> DIRECTIONS FOR THIS TASK:
All the lines below should be set down exactly, with no picture carried into the copy.

.....

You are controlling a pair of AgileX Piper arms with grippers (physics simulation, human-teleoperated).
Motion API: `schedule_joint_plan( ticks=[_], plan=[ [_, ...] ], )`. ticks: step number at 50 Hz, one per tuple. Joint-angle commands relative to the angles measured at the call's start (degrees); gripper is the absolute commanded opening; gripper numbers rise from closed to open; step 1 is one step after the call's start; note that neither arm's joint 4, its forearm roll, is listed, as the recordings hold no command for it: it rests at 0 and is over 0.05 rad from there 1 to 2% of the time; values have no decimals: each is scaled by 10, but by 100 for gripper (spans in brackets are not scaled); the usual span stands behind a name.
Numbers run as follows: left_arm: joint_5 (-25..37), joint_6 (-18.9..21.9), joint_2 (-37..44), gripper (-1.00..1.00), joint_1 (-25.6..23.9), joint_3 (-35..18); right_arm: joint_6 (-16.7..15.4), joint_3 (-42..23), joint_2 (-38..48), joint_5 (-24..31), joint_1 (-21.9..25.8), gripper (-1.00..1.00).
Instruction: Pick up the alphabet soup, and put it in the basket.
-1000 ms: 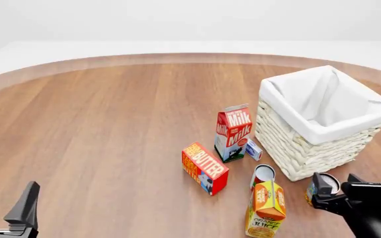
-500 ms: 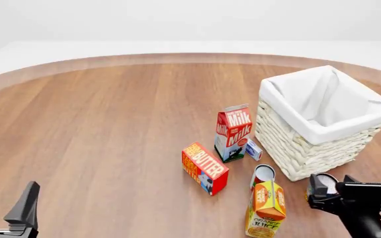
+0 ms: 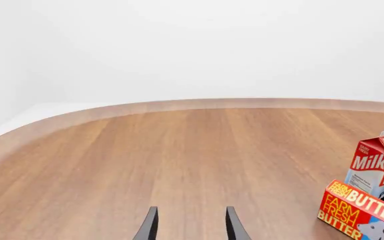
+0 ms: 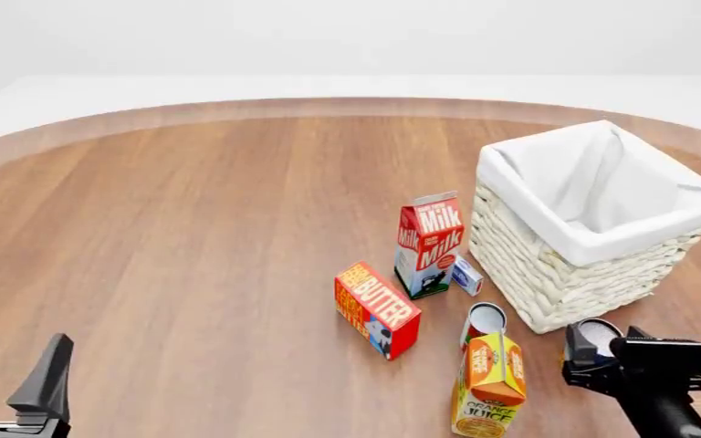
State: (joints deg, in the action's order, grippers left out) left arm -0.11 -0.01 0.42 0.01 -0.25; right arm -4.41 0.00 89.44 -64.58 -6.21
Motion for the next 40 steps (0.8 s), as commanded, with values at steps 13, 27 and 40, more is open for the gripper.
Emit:
schedule_joint_plan(
  ticks=[13,27,40],
  plan=[
    [0,0,0,100,0,0,-3,0,62,-50,-3,100],
    [0,0,0,100,0,0,-5,0,87,-53,-7,100],
    [0,0,0,100,0,0,-9,0,95,-53,-9,100]
  ],
)
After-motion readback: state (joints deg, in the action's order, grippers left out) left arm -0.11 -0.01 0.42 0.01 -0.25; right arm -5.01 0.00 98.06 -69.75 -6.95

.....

> FINAL ANSWER:
You are controlling a pair of AgileX Piper arms with grippers (physics simulation, human-teleoperated).
Motion API: `schedule_joint_plan( ticks=[_], plan=[ [_, ...] ], )`. ticks: step number at 50 Hz, one per tuple. Joint-angle commands relative to the angles measured at the call's start (degrees); gripper is the absolute commanded opening; gripper numbers rise from closed to open; step 1 is one step after the call's start; note that neither arm's joint 4, its forearm roll, is listed, as the recordings hold no command for it: it rests at 0 and is over 0.05 rad from there 1 to 2% of the time; values have no decimals: each is scaled by 10, but by 100 for gripper (spans in brackets are not scaled); the usual span stands behind a name.
Numbers run as follows: left_arm: joint_5 (-25..37), joint_6 (-18.9..21.9), joint_2 (-37..44), gripper (-1.00..1.00), joint_1 (-25.6..23.9), joint_3 (-35..18); right_arm: joint_6 (-16.7..15.4), joint_3 (-42..23), joint_2 (-38..48), joint_5 (-24..31), joint_1 (-21.9..25.8), gripper (-1.00..1.00).
Instruction: Pick up the alphabet soup, and put it in the basket.
-1000 ms: 
-500 ms: 
+0 ms: 
+0 ms: 
State: (joints deg, in the action's order, grippers left out) left arm -0.11 -0.01 0.42 0.01 -0.25; right arm -4.41 0.00 89.44 -64.58 -6.21
Motion for the next 40 steps (0.8 s), as commanded, with values at steps 13, 27 and 40, more is open for the gripper.
Emit:
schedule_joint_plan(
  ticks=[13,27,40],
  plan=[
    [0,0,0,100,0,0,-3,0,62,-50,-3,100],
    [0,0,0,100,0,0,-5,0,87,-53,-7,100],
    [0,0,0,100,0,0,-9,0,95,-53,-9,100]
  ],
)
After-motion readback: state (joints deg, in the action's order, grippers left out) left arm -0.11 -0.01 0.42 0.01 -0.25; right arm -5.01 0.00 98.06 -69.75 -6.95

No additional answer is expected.